The UAE PDPL provides for the possibility of administrative sanctions. However, the specific list of violations and the amount of fines must be determined by a separate Cabinet decision, based on a proposal from the UAE Data Office. Until such a decision is published, this risk remains difficult to calibrate: businesses cannot accurately assess either the likelihood of enforcement or the categories of violations that the regulator will prioritise.

Separately from the UAE PDPL, criminal liability may arise under Federal Decree-Law No. 34 of 2021 on Countering Rumours and Cybercrimes, for example, in cases of unlawful access to, use, disclosure or illegal processing of personal data through information technology.

The current absence of enforcement practice does not mean that enforcement will not emerge tomorrow: the GDPR experience shows that regulators often begin with precedent-setting cases.

Questions of Institutional Independence

The UAE Data Office was established under the Telecommunications and Digital Government Regulatory Authority — a government body that combines the functions of telecommunications sector regulator and data protection supervisory authority. This structural subordination creates a potential conflict of interests and raises questions about the regulator’s willingness to consistently apply the law in relation to government entities or large state-affiliated companies. In the European model, full institutional independence of supervisory authorities is a constitutional requirement, expressly established by Article 52(1) of the GDPR. It is precisely this independence that is taken into account in a TIA as one of the key indicators of the actual effectiveness of the legal mechanisms for personal data protection in the recipient country.

Fragmentation: The Federal Level and Special Zones

The UAE legal landscape has a distinctive feature — the coexistence of three separate data protection regimes. The federal ****UAE PDPL applies on the UAE mainland. DIFC Data Protection Law No. 5 of 2020 applies in the Dubai International Financial Centre, while ADGM Data Protection Regulations 2021 apply in the Abu Dhabi Global Market.

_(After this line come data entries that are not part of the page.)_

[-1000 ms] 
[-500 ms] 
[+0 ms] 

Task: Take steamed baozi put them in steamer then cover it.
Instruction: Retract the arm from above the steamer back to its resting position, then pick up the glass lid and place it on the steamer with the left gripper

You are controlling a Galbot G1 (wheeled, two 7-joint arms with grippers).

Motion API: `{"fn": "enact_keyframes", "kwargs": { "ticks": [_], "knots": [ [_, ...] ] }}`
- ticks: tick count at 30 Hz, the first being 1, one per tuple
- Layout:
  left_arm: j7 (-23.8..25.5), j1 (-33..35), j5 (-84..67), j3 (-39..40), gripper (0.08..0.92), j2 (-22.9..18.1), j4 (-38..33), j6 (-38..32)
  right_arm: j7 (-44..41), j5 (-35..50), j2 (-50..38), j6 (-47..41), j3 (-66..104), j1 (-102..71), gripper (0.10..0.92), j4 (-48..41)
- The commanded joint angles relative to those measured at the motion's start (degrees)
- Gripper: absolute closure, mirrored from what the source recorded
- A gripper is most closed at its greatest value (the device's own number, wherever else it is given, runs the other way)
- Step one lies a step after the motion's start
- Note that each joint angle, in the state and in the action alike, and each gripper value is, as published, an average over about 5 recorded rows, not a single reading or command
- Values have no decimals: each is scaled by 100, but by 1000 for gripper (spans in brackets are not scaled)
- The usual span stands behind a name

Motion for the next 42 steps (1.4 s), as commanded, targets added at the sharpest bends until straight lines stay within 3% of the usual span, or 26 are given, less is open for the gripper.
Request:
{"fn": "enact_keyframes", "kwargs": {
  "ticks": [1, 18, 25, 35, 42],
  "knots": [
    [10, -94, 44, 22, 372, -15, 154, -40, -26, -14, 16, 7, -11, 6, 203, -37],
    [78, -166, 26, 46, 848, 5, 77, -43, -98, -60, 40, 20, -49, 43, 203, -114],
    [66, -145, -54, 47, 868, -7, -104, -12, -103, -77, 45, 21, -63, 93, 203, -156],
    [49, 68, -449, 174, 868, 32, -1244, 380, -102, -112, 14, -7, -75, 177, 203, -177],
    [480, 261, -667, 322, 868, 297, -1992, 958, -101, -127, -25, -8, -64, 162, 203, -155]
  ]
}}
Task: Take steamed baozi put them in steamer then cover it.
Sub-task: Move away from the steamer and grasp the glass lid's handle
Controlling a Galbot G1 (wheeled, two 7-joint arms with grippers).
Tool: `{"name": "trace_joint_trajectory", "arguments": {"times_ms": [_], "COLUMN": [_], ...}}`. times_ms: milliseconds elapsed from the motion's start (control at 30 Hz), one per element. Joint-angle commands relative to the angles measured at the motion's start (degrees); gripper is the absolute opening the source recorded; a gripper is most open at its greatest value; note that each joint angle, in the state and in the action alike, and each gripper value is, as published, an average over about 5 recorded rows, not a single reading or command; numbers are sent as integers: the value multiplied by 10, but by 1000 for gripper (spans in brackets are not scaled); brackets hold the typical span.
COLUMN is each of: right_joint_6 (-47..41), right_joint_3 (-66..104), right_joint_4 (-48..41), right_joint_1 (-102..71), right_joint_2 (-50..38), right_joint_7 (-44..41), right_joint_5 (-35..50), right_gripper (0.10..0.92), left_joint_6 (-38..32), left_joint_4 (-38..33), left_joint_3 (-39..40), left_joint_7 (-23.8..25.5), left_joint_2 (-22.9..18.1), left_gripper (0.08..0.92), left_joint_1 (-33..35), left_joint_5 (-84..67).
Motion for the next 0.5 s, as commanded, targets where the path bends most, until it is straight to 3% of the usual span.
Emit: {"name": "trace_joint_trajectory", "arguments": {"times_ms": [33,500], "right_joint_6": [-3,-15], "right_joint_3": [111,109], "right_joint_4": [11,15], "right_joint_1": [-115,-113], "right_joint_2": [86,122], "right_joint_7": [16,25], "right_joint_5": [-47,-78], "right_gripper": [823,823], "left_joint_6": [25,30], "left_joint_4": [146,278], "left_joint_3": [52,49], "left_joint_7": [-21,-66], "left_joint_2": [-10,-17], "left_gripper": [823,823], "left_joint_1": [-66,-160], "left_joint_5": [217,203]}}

Each of the three regimes has its own regulator, its own rules on cross-border transfers, and its own level of enforcement maturity. For a company operating simultaneously in mainland UAE, the DIFC, and the ADGM, this means a situation of triple compliance — the need to simultaneously satisfy three different legal regimes with significant differences in their requirements. The DIFC and ADGM regimes are considerably more mature and predictable: they have independent regulators, published practice, and detailed rules. In practice, this means that companies may find it difficult to independently build a unified personal data protection compliance framework in the UAE based on a single model.

Conclusion

UAE PDPL is an ambitious and conceptually modern law. However, the gap between its text and the state of its institutional implementation gives rise to three fundamental risks that businesses need to address now. For a company processing personal data in the UAE, compliance starts with three questions:

🔹 Which personal data flows involve UAE territory — and which specific regime (federal UAE PDPL, DIFC, ADGM) applies to each of them?

🔹 How vulnerable is the personal data processed by the company to requests from government authorities, are the technical safeguards sufficient to mitigate this risk?

🔹 Is the compliance programme ready for rapid restructuring when Executive Regulations are adopted and the UAE Data Office becomes more active?

Ignoring UAE PDPL in the absence of visible enforcement may seem reasonable, but GDPR experience convincingly demonstrates the opposite: regulators often begin with high-profile cases, and the cost of reactive compliance far exceeds that of preventive action.